The input
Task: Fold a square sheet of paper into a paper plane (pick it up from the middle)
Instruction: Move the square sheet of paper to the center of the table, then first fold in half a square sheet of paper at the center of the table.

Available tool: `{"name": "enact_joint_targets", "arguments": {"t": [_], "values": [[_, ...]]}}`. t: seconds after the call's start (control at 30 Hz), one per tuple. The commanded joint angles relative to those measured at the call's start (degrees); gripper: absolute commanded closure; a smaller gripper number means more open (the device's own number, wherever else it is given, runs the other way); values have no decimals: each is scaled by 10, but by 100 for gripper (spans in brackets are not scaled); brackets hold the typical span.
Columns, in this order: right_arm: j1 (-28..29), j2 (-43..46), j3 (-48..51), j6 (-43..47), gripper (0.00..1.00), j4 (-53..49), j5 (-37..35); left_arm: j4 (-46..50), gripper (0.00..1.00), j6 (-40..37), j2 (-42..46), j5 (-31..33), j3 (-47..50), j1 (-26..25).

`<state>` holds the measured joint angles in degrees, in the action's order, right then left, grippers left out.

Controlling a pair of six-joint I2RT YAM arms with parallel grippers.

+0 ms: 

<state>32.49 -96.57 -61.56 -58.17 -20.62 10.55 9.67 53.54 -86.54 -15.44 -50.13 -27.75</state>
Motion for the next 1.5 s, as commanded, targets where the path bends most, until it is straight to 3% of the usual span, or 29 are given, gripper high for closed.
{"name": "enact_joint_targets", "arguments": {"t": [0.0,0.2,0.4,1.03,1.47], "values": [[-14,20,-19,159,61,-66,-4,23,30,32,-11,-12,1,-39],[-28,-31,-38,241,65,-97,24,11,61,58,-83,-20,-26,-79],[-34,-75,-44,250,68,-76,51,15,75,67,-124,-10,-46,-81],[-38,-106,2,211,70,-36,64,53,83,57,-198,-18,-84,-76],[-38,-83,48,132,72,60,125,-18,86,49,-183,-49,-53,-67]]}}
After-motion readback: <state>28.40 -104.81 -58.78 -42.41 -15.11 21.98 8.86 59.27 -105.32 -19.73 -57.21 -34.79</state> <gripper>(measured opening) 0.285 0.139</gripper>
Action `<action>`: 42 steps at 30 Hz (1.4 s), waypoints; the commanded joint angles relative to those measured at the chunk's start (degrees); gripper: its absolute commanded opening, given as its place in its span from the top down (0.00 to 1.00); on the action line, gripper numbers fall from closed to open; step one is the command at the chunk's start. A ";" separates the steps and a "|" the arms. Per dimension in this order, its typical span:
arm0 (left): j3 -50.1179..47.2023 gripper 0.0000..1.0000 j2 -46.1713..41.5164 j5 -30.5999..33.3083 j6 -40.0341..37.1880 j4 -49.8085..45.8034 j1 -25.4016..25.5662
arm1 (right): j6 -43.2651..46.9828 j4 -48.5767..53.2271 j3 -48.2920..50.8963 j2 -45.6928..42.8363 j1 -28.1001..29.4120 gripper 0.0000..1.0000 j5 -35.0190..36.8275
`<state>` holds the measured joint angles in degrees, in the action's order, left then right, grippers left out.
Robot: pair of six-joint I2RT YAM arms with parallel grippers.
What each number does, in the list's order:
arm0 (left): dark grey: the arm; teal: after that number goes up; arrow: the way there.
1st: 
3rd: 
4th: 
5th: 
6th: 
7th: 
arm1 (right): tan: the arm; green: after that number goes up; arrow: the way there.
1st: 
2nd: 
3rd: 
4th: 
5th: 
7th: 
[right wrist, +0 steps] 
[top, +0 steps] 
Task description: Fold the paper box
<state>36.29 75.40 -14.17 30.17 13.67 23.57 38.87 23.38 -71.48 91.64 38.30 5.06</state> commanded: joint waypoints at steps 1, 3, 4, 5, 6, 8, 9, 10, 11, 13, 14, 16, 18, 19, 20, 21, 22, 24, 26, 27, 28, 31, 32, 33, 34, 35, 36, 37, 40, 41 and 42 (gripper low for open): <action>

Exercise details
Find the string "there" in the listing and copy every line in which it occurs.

Written answer
arm0 (left): dark grey: the arm; teal: after that number goes up; arrow: the way there.
arm1 (right): tan: the arm; green: after that number goes up; arrow: the way there.

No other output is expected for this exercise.